The other group, the CISO Forum, was created about two years ago by the then-government IT security chief Amit Yoran, and aimed at CISOs throughout government. That forum eventually was housed in the Department of Homeland Security when Congress created the department. It held bimonthly meetings, and established working groups that tackled concerns such as configuration, patch management, and compliance of with the Federal Information Security Management Act.
But interest in continuing the CISO Forum seemed to vanish when its chief sponsor Yoran department government last fall. It hasn't met since last August, according to government officials. Homeland Security hasn't responded to repeated inquiries seeking the status of the CISO Forum.
"It would be very unfortunately if the group does not continue to exist; there was a fantastic exchange between the CISOs, by learning from each other and not repeating the same mistakes," Yoran says.
Yoran, in creating the forum, says he made a conscious decision to keep the forum a tight-knit group of CISOs. "There was a certain level of candor that wouldn't have been accomplished if the venue was more open."
But Yoran, a former Symantec VP and now an advisor to a number of IT firms, says he could see the CISO Exchange, especially the sharing of ideas between government IT security officials and IT security vendors, as a logical next step. CISOs benefit, he says, by learning about the latest technologies to thwart damage to IT systems. The vendors benefit, he adds, because they hear first hand of the security predicaments government IT managers face and can use that knowledge to adapt products to meet those challenges.
Meanwhile, the White House isn't giving the CISO Forum a rousing endorsement.
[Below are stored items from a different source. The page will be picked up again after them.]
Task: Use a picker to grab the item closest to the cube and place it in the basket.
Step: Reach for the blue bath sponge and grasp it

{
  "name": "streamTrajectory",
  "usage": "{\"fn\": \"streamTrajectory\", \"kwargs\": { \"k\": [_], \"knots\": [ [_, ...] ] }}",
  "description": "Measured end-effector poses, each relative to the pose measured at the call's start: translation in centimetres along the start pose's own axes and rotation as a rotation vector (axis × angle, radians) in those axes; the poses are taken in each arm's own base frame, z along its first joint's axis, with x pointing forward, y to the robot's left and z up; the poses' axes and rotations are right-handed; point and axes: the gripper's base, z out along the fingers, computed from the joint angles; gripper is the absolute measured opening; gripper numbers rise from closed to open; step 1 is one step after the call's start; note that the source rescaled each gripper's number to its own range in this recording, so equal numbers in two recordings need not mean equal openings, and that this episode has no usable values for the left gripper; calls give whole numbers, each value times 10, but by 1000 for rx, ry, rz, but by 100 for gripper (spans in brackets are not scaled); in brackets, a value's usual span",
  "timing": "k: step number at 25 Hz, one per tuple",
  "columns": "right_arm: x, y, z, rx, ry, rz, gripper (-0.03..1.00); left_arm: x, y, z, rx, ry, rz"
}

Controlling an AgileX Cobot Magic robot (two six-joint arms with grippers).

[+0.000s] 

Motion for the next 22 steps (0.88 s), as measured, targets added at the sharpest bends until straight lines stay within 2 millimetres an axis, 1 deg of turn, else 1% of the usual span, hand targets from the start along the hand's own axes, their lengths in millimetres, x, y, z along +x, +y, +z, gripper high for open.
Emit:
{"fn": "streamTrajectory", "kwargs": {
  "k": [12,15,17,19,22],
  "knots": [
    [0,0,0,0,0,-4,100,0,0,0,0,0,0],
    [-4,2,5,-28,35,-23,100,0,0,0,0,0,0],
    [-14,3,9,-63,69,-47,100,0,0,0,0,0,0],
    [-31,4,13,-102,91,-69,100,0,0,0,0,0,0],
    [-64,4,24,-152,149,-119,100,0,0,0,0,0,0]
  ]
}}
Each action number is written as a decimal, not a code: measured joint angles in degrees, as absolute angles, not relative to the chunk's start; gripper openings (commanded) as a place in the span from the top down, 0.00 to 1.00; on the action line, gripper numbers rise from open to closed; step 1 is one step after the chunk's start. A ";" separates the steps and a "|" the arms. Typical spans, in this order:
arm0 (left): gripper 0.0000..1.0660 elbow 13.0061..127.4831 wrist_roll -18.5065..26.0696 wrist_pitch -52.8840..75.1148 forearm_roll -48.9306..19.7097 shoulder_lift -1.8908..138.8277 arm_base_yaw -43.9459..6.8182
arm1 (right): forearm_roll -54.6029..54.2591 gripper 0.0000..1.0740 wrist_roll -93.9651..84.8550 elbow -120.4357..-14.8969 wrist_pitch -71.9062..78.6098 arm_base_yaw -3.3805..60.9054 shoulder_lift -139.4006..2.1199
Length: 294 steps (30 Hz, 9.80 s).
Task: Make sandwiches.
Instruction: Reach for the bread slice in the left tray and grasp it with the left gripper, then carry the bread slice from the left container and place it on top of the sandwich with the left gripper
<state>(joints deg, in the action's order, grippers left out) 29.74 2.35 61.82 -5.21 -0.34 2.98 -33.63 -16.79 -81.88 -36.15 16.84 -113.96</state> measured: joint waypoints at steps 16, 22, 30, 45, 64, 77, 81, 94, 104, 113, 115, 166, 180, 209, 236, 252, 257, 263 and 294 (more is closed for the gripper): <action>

Seeking an official to comment on the CISO Forum, the Office of Management and Budget-the White House office charged with developing government IT policy-instead issued a 99-word statement that supports the idea that CIOs, not CISOs, be held responsible for establishing IT security.
"The Chief Information Security Officer's Forum, like many other informal groups of government technology officials, plays a role in identifying challenges, opportunities, and best practices in their fields," the statement reads. "Each member of the forum advances their work through their respective Chief Information Officer, and each CIO meets as a member of the statutorily established Chief Information Officers Council. It is through the regular Council meetings and the work of its committees that the Office of Management and Budget receives the input of the CIOs, which may include the work product of the CIO Security Officer's Forum and other similar bodies."
Perhaps the White House is right: CIOs should be the ultimate IT-business official responsible for securing their agencies technology infrastructure. In fact, Justice Department CIO Vance Hitch co-chairs the CISO Exchange; he chairs the CIO Council panel on IT security and privacy. Still, I'd be willing to dig a bit deeper into my pockets to assure that the CISOs-the CIOs' chief advisors on IT security-were unfettered by outside influences in helping formulate federal IT security policy.